- [What to produce] The complete listing below should be transcribed precisely.

- [Data provided]
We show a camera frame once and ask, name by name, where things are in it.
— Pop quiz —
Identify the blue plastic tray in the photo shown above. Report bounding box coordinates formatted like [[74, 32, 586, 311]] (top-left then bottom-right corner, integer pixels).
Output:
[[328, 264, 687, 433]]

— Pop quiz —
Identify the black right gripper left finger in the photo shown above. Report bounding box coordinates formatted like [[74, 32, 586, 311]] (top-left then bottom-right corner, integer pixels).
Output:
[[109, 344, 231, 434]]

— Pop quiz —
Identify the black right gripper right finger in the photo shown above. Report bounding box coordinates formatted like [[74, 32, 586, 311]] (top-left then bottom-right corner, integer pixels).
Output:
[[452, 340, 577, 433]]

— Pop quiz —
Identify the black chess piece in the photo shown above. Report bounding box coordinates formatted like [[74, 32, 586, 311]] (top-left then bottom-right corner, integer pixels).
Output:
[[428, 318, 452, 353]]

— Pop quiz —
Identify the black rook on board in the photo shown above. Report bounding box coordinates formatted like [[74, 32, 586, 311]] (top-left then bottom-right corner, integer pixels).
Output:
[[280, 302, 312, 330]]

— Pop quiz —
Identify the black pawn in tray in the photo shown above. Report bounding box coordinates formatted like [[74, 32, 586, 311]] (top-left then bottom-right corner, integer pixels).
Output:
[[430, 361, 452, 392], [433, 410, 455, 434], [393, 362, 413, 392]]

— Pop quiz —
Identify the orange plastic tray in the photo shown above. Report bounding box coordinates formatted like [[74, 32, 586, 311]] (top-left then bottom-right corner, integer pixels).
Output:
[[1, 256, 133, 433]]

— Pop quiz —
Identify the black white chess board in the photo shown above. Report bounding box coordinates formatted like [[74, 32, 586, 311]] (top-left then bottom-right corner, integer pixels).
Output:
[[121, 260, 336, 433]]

- [Response]
We show a camera frame once and ask, name by name, where things are in it.
— Pop quiz —
Identify the blue plastic tray in the photo shown above. Report bounding box coordinates formatted like [[74, 32, 586, 311]] (top-left then bottom-right corner, integer pixels).
Output:
[[328, 264, 687, 433]]

— Pop quiz —
Identify the black right gripper left finger in the photo shown above. Report bounding box coordinates formatted like [[74, 32, 586, 311]] (top-left then bottom-right corner, integer pixels).
Output:
[[109, 344, 231, 434]]

— Pop quiz —
Identify the black right gripper right finger in the photo shown above. Report bounding box coordinates formatted like [[74, 32, 586, 311]] (top-left then bottom-right corner, integer pixels).
Output:
[[452, 340, 577, 433]]

— Pop quiz —
Identify the black chess piece in the photo shown above. Report bounding box coordinates formatted like [[74, 32, 586, 311]] (top-left then bottom-right corner, integer pixels).
Output:
[[428, 318, 452, 353]]

— Pop quiz —
Identify the black rook on board in the photo shown above. Report bounding box coordinates formatted like [[74, 32, 586, 311]] (top-left then bottom-right corner, integer pixels).
Output:
[[280, 302, 312, 330]]

— Pop quiz —
Identify the black pawn in tray in the photo shown above. Report bounding box coordinates formatted like [[74, 32, 586, 311]] (top-left then bottom-right corner, integer pixels).
Output:
[[430, 361, 452, 392], [433, 410, 455, 434], [393, 362, 413, 392]]

— Pop quiz —
Identify the orange plastic tray in the photo shown above. Report bounding box coordinates formatted like [[74, 32, 586, 311]] (top-left then bottom-right corner, integer pixels).
Output:
[[1, 256, 133, 433]]

— Pop quiz —
Identify the black white chess board in the photo shown above. Report bounding box coordinates formatted like [[74, 32, 586, 311]] (top-left then bottom-right corner, integer pixels).
Output:
[[121, 260, 336, 433]]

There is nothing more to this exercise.